Thursday, January 10, 2019

"Grievance studies" hoax - a postmodern act of defiance

Many have presumably heard about the "grievance studies" hoax that came into public knowledge in the late 2018. A trio of intellectuals have submitted a number of research papers to peer-reviewed academic journals with philosophical bend. Often these journals are dedicated to studies of modern society viewed as a system of oppression aimed at minorities, racial and gender-nonconforming, women, outsiders such as immigrants, - and so on. Much of the materials in those journals sees knowledge, promulgated by science as well as by societal norms, as one of the mechanisms of maintaining power of the dominant social group. Typical contributors thrive in departments of gender and women's studies in major universities and their work is trying to reverse the dominant direction of knowledge in order to accrue power to the oppressed. Thus the term "grievance studies".

The grievance studies hoaxers actually pretended to conduct their research within the grievance/oppression studies parameters expected by their presumed peers and reviewers. Many of their papers were accepted for publication, published and actually praised as excellent contributions to knowledge. Subsequently, the fact that the academic journals could not distinguish between knowledge and garbage was exposed. It was the acceptance of bogus research that was needed to unmask academia as a terribly bad guardian of knowledge.

In the aftermath, one member of the trio -- a professor at Portland State University, Peter Boghossian, will apparently suffer professional consequences, now being called in for review of the professionalism and integrity of his research work. I sympathize with him very much - but also hope that he was prepared for this outcome. The research produced was generated in bad faith. He will be vilified by academia as an infiltrator but has performed a valuable service for us all. The other two co-conspirators, James Lindsey and Helen Pluckrose, are not academics (or no longer so) and thus are safe from the institutional opprobrium - further demonstrating that academia is no place for creation and critique of knowledge. I commend them all for their well-aimed work and courage.

Before the "grievance studies" hoax went public I had a brief exchange with James Lindsey on Twitter. I suggested that he should attempt to fight the ideas of intersectional feminism and postmodern nonsense, as he would call it, not from classical liberal positions but from the positions of the adversary - that are presumably rooted in 20th century postmodern thought. He replied somewhat mysteriously - "working on it", "wait and you'll see" - which I now understand as the hoax being in the works.
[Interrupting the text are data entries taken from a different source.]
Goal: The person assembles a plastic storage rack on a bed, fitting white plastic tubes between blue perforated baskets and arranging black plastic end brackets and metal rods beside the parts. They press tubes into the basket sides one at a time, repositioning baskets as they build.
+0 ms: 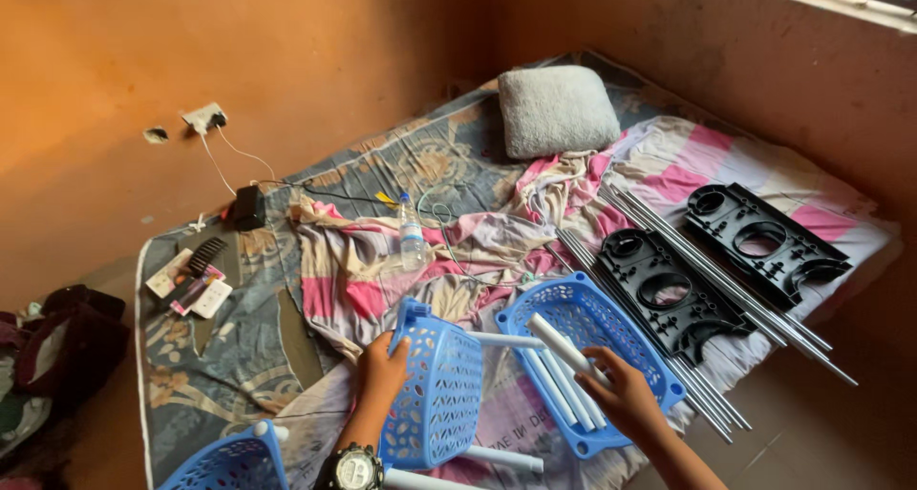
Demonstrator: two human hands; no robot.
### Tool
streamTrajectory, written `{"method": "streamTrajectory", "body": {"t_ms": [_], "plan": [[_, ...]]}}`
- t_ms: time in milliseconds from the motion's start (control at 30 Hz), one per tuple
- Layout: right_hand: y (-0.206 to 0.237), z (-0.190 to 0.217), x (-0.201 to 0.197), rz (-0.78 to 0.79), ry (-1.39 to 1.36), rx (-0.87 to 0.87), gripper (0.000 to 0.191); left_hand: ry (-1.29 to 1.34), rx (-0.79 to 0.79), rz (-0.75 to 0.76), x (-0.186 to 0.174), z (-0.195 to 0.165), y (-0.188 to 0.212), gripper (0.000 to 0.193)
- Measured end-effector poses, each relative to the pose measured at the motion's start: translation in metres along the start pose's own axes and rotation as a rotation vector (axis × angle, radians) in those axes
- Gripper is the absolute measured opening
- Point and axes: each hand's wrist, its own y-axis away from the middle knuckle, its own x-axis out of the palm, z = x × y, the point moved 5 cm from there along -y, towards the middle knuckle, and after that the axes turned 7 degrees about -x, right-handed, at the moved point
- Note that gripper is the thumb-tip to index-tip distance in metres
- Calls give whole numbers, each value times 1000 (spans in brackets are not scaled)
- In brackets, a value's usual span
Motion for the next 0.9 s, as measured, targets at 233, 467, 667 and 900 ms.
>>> {"method": "streamTrajectory", "body": {"t_ms": [233, 467, 667, 900], "plan": [[66, 15, 12, -76, 22, 128, 45, 68, 101, 360, -41, -11, -13, 28], [101, 33, 56, -117, 108, 98, 45, -123, 128, 393, -25, 5, 39, 28], [92, 65, 81, -35, 276, 65, 40, -147, 120, 386, -26, -12, 64, 30], [74, 90, 87, 57, 283, -68, 41, -195, 49, 374, -27, -17, 80, 34]]}}
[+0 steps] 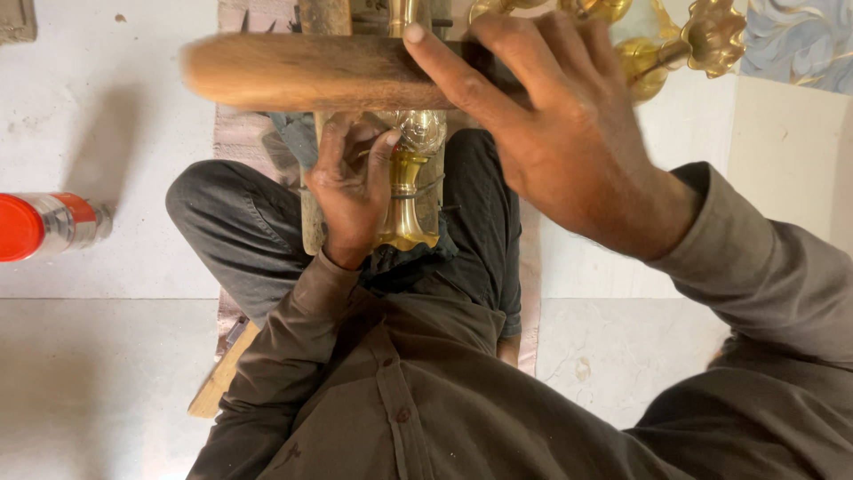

In December 2018 James Lindsey published a great essay in Areo magazine - Postmodern Religion and the Faith of Social Justice - elaborating on the condition of the US Social Justice movement as a result of "applied postmodernism", which he decries as a cynical application of postmodern nihilistic ideology. There is much to agree with in his insightful work comparing Social Justice to religion. Additionally, and more interestingly, he makes a great statement on postmodernism (in its pre-applied form):

"In postmodernism, philosophers including Foucault, Derrida, and Lyotard looked upon the wreckage of the great wars of the twentieth century and the failures of our modernistic, positivistic technological progress to cure the ills of humanity and saw that the Deceiver of Man is Man."

This is accurate. However, I begin to disagree when he speaks, a few lines further down, about the "cynical" motivation of "applied" postmodernism as foundational to today's morass of identitarianism and intersectionality. I think the motivation is not cynical - it is wrong-headed because the "applied" course is trying to repair what has been found to be broken beyond repair. In effect it is a case of Man (or mostly woman) being the deceiver of Man (also practically woman in most individual cases). It is an act of fighting fictions with other fictions, often undertaken as acts of self-deception, fighting to which we have been condemned since the death of God has been announced. And since there is no "objective truth" - the mythical ground of Enlightenment epistemology - we are left with fictions.

Fictions is what the "grievance studies" hoaxers produced. The research studies submitted to the journals were fictional productions aimed to oppose power based on another set of fictions. This is very much in line with our postmodern condition, where we cannot gain a firm epistemological ground without relating it to the human project. (see KoĊ‚akowski's Presence of Myth - work also quoted in James Lindsey's essay)

So, the "grievance studies" hoaxers, by fighting fictions with other fictions, went to battle postmodernism on postmodernist terrain - just as I had hoped! I am really happy about that and congratulate them heartily. I would gladly welcome them into the non-cynical wing of postmodernism, but they are not ready. For now we let them return in their shiny armor to Fortress Enlightenment.